Larry Pizza, the recreation manager in Ward 3 and the man responsible for running the city's recreation soccer program, said "all 137 playgrounds have been asked to field soccer teams."

"We know we can't compete with basketball. You put a soccer ball and a basketball on the ground and you know which one the kids will pick up. We're only asking each playground to try to promote the game, motivate the kids."

Pizza said the program has not been overly successful with children over 13, but the 12-and-under group has responded very well.

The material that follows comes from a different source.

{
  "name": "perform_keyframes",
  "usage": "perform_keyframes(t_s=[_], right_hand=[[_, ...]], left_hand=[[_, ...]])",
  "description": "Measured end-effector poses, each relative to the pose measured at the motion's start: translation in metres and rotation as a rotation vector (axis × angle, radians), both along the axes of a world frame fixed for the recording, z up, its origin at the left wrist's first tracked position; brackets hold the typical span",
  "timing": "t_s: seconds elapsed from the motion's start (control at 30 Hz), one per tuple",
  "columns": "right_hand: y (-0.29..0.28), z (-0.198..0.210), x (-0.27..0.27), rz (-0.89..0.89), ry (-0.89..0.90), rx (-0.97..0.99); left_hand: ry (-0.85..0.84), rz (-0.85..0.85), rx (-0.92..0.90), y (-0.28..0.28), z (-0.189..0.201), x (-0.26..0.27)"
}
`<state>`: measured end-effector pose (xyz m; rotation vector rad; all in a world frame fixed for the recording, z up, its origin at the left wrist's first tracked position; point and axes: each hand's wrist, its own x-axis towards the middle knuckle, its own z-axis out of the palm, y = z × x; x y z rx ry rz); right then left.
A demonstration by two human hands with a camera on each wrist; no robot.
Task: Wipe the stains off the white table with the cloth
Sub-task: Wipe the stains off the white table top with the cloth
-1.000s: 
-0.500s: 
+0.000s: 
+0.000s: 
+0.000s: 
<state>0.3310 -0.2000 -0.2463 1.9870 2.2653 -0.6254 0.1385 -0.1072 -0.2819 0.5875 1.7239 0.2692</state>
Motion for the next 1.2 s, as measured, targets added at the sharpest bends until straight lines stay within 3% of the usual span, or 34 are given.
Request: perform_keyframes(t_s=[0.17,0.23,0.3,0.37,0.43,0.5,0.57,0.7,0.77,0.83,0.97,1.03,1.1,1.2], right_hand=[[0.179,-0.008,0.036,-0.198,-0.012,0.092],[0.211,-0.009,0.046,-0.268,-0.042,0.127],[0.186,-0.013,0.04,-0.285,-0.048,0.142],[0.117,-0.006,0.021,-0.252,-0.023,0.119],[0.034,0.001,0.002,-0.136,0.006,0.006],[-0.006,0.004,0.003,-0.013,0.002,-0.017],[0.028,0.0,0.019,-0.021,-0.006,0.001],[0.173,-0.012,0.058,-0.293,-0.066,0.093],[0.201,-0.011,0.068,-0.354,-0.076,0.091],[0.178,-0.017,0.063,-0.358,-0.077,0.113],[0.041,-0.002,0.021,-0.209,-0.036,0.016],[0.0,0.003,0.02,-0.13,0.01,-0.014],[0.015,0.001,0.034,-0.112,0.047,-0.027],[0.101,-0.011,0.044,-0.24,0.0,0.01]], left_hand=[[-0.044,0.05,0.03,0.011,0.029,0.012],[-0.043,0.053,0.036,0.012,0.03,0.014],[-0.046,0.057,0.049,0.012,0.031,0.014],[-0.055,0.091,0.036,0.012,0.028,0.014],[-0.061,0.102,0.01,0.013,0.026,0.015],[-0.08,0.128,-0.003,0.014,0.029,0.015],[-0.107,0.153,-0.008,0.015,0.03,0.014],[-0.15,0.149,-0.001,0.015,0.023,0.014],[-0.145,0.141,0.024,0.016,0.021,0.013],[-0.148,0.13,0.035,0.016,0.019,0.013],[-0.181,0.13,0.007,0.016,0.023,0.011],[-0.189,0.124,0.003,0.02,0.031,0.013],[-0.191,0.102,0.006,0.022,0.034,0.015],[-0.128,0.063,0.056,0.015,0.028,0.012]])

The Recreation Department will sponsor a city-wide soccer tournament this month. "I know the Hearst, Tilden and Benning-Stoddard centers will be here," Pizza commented. "They have between 140 to 200 kids involved in soccer."

On a recent tour of several of the more heavily-populated city playgrounds, the games of the day were basketball, tennis, touch football and softball. Two of the 15 playgrounds did not have a soccer ball in their equipment closets.

About 90 percent of the children knew the Diplomats were a soccer team. But many didn't know where or when they played. One youngster thought the Dips were a hockey team while another, after thinking for several seconds, said they were the White House softball team.

Most of the youngsters interviewed said they disliked the sport.

"I've played soccer at camps and been to a couple of clinics the team (Dips) had," said 14-year-old Anthony Jones of Langley Junior High. "I went to one soccer game but I prefer basketball.It's more interesting to me."

Several of the older youngsters sitting on the asphalt surface at Turkey Thicket Playground waiting to "get a down on the court" said the game was too rough."

"Too much kicking for me. My legs are bad enough," said Howie Rose, McKinley High Senior and a basketball player. "Soccer's just not my game. The only soccer player I've ever heard of is Pele and he doesn't play anymore."

If more American blacks played soccer in the college and pro ranks, would Rose like the sport more? he was asked.

"I doubt it," Rose said, "I just don't dig the game."